I was trying to find the website for David Thorne, the humorist, and instead, I found the website of David Thorne, the (allegedly) wrongfully incarcerated prisoner who’s serving a life sentence for the murder of a 26-year-old woman named Yvonne Layne in 1999.
Of course, that’s one of the big problems with the internet. You can’t control what you might see. And you often can’t unsee whatever it is you never wanted to see in the first place.
Since I’m always up for a good crime story, I proceeded to read David Thorne’s page on a website called Actual Innocent Prisoners (not the world’s greatest name for a website, but hey, everybody’s a critic).
The facts of the case are spun to play on the reader’s sense of outrage and injustice. If you take the page at face value, the man was clearly railroaded. And maybe David Thorne actually is innocent. I have no idea. He certainly wouldn’t be the first and he won’t be the last actual(ly) innocent prisoner in America.
But the point of all this isn’t David Thorne.
The point is that, as I read, I finally came to the line where Thorne’s parents paid $100,000 for “the best criminal defense attorney in the county”, a lawyer named Jeffrey Haupt.
I knew Jeffrey Haupt. But I didn’t remember knowing him until I went in search of David Thorne, the humorist, because I wanted to read that famous bit about his drawing of a seven-legged spider, and instead found David Thorne, the murderer, who suffered the (allegedly) ineffective assistance of Jeffrey Haupt at his murder trial.
I was suddenly back at court, sitting behind my desk, with Jeffrey Haupt plopped down in a chair across from me. It was 1999, or 2000, or 2001, and he had a case in my court.
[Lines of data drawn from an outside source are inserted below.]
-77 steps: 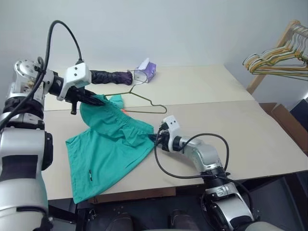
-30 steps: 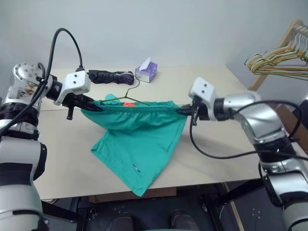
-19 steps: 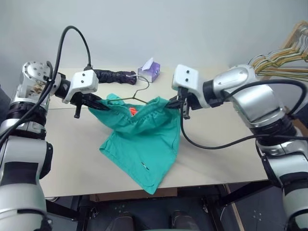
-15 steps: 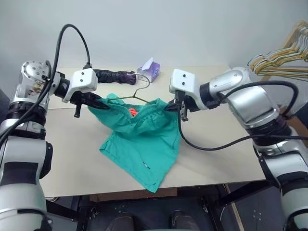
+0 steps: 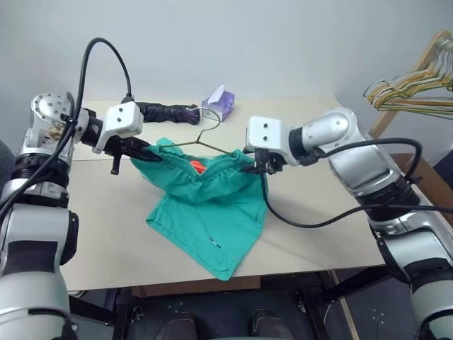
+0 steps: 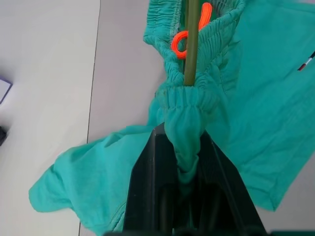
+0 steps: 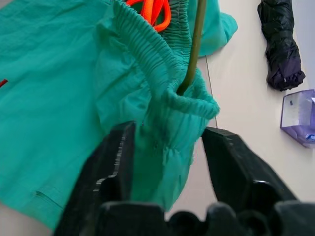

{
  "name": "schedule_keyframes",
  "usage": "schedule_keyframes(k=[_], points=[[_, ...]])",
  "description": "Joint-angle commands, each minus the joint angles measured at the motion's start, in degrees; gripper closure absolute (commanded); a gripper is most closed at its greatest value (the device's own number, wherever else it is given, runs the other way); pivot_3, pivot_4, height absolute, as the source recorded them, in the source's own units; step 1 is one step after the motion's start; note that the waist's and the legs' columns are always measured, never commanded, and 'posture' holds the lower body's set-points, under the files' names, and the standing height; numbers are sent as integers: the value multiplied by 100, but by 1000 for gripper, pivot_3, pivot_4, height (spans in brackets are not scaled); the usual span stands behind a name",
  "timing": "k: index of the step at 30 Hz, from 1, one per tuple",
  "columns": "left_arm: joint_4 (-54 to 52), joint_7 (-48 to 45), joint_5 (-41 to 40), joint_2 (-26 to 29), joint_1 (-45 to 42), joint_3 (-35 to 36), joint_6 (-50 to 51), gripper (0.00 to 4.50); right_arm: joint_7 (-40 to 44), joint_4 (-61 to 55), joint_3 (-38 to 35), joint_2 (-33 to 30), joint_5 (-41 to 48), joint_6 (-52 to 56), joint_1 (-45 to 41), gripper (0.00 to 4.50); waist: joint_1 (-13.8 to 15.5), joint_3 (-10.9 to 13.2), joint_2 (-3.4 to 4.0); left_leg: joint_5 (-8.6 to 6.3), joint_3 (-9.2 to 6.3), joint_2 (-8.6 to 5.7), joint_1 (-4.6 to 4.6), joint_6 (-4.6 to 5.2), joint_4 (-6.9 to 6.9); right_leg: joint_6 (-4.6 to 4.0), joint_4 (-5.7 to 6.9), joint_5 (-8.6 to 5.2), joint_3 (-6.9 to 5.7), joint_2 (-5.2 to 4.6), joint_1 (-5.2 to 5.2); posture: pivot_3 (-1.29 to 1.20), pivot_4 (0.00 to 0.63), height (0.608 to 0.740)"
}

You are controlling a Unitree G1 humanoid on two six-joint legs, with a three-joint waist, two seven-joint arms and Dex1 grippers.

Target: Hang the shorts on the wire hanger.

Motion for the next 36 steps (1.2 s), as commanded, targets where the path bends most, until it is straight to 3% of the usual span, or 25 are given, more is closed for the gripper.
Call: schedule_keyframes(k=[1,3,11,14,23,26,31,36], points=[[-118,-19,-89,90,-164,107,8,4429,15,-91,-334,-18,18,-15,-15,623,-8,0,0,0,0,0,0,0,0,0,0,0,0,0,0,28,0,740],[-166,-19,-147,123,-136,49,14,4429,46,-52,-394,24,106,83,-17,20,-17,0,0,0,0,0,1,0,0,0,2,0,0,0,-1,29,0,740],[-305,-19,-301,197,-81,-79,20,4429,236,626,-722,441,618,945,-194,20,-13,0,0,0,0,1,4,0,0,-1,2,1,0,1,4,40,0,740],[-398,-19,-433,249,-51,-170,53,4429,231,843,-751,563,649,880,-198,603,-6,0,0,0,0,0,2,0,0,-1,1,0,0,0,3,43,0,740],[-440,-19,-463,309,-12,-289,29,4429,166,996,-759,688,602,828,-201,3624,-3,0,0,0,0,0,2,0,0,-1,2,0,0,1,1,53,0,740],[-479,-19,-582,282,-17,-265,80,4429,157,992,-686,669,504,659,-120,4418,-4,0,0,0,-1,0,1,0,0,-1,2,0,0,1,1,58,0,740],[-486,-19,-658,316,11,-322,-43,4429,162,932,-695,689,448,569,-58,4432,-2,0,0,0,-1,0,2,0,0,-1,2,0,0,1,1,60,0,740],[-456,-19,-815,226,4,-67,55,2936,163,854,-701,672,430,561,-11,4432,7,0,0,0,-1,0,1,0,0,-1,2,0,0,0,1,63,0,740]])
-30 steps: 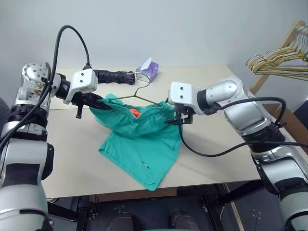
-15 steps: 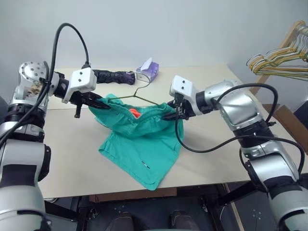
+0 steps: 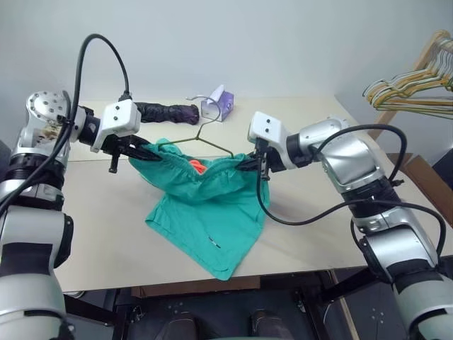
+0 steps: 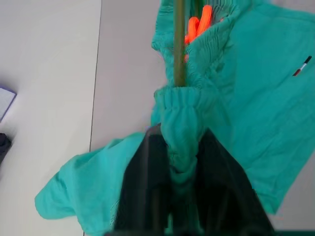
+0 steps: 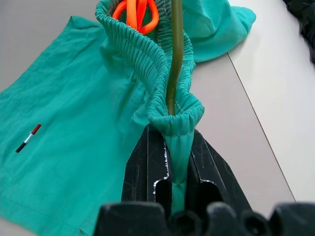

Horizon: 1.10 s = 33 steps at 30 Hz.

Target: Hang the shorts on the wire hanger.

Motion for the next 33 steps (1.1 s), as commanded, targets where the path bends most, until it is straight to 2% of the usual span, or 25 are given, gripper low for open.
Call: schedule_keyframes(k=[1,9,10,15,20,23,29,33], points=[[-154,-23,-190,0,-58,217,-12,2652,-55,-180,-142,-31,-21,-57,-54,4432,2,0,0,0,0,0,0,0,0,0,0,0,0,0,0,63,0,740],[-112,-23,-239,-124,-12,596,25,150,-170,-440,-264,-121,66,268,147,4432,-6,0,0,0,0,0,0,0,0,0,0,0,0,0,0,24,0,740],[-128,-23,-257,-101,-2,584,27,0,-211,-508,-305,-149,80,347,203,4432,-8,0,0,0,0,0,0,0,0,0,0,0,0,0,1,9,0,740],[-15,142,3,-123,30,776,-223,0,-547,-829,-568,-303,131,915,505,4432,-58,0,0,0,0,0,0,0,0,0,-1,0,0,0,1,-33,0,740],[44,380,-565,-300,-20,1592,200,0,-1106,-1312,-1011,-487,158,1754,917,4432,-161,-1,-1,0,0,0,-3,0,4,0,-1,0,-2,-3,2,-83,0,740],[-238,435,-1160,-376,68,2230,863,0,-1683,-1792,-1512,-640,147,2664,1221,4432,-280,0,-1,0,-1,0,-2,0,4,0,0,0,-2,-2,0,-104,0,740],[-2010,880,-2112,-671,1221,2942,2076,0,-2983,-2617,-2652,-691,-191,5027,1592,4432,-503,-3,4,0,-2,-1,6,0,4,0,6,0,0,-7,8,-150,0,740],[-3714,1725,-2709,-1154,2123,3082,2964,0,-4023,-2490,-3342,-433,-713,5528,1510,4432,-627,-4,4,0,-5,-1,10,0,4,0,11,0,2,-7,14,-169,0,740]])
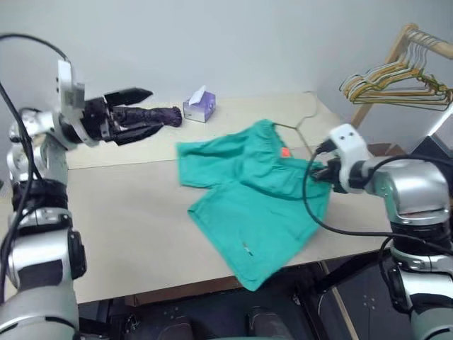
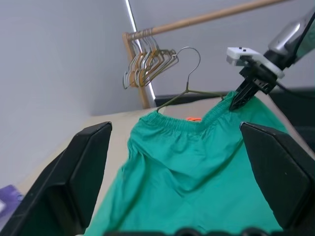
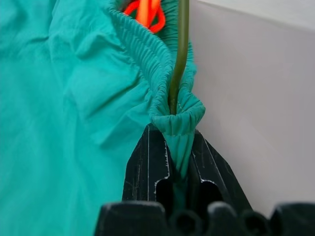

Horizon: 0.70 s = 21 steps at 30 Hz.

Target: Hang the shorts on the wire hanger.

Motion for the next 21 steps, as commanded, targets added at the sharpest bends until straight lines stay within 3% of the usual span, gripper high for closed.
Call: schedule_keyframes(k=[1,4,10,16,21], points=[[-1673,796,-591,-355,546,93,760,0,-1047,-29,-791,252,-587,269,-268,4432,-47,0,0,0,-1,0,0,0,0,0,-3,0,0,0,0,-174,0,740],[-2552,1332,-607,-624,988,-107,1111,0,-1982,337,-1347,645,-1127,269,-620,4432,-191,-1,2,0,-1,-4,0,0,0,0,2,1,7,-2,-2,-173,0,740],[-3282,2029,-666,-868,1273,-249,1479,0,-3543,1107,-2252,1102,-1778,-271,-1313,4432,-349,-8,13,1,-6,-10,15,-1,-6,1,-1,1,9,-3,11,-154,0,740],[-3828,2361,-965,-978,1417,-231,1736,0,-4972,2421,-3098,1012,-1872,-1523,-2173,4432,-417,-9,46,1,-5,-15,26,-1,-11,1,-5,0,14,-7,21,-134,0,740],[-4047,2555,-1017,-1025,1494,-266,1753,0,-5885,3731,-3918,663,-1445,-2669,-2841,4432,-444,-4,62,1,-8,-16,54,0,-20,1,-20,0,11,-7,59,-126,0,740]])
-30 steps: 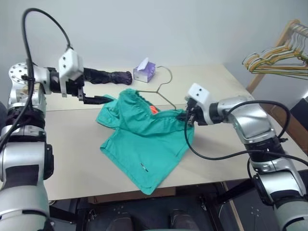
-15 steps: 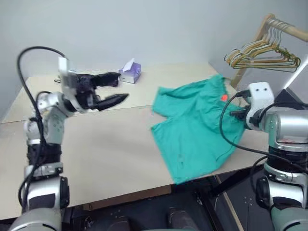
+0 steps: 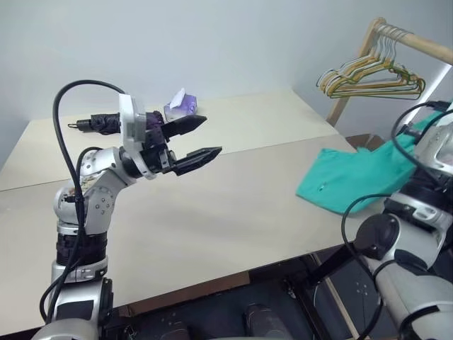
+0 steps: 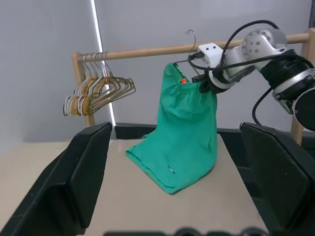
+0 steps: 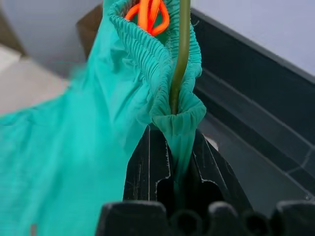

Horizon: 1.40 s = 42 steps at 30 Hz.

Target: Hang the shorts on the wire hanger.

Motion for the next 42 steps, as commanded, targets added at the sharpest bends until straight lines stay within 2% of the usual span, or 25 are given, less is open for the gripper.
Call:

Alternatively, he was just visiting the bailiff for a quickie in the witness room.
The witness room saw a lot of action.
And remembering that, I remembered the story the bailiff told me once about the time she and Jeff borrowed a local sheriff’s condo for the weekend. When the sheriff showed up unexpectedly, they sauntered down the stairs buck naked and sat down nonchalantly at the dining room table to converse.
My memory is bolstered by a newspaper article about Haupt’s death that mentions a pontoon boat. Somehow the naked story and the pontoon boat go together, and over the years I’ve retained a very clear memory of being on a pontoon boat that nearly capsized because everybody on it, including the driver, was hammered.
I assume it was Jeff’s boat, and I assume Jeff was hammered.
Because that’s how he died — curled up in the snow in his backyard with a blood alcohol level of .27 (more than three times the legal limit), 20 feet from his back door.
I didn’t know Jeff Haupt was dead until I read that story about David Thorne, the murderer I had never heard of. I didn’t remember the blow jobs in the witness room or the naked condo story or the pontoon boat until I randomly clicked on a website looking for a story about a cartoon spider.
Memory is weird. It lurks in the dark crevices of your brain, waiting to spring. I didn’t particularly want to remember Jeffrey Haupt, or really anything to do with the bailiff or the court. Memories like that trigger a trauma response that’s normally the result of having survived a bear attack.
But there it is. These are the kinds of stories everyone wants me to tell, but it’s a fine line. Say too much and you’ll never eat brunch in this town again.
The mind is a beast, a chained beast.
Bev, you have such a delightful way of telling a story. This was surprising and hilarious!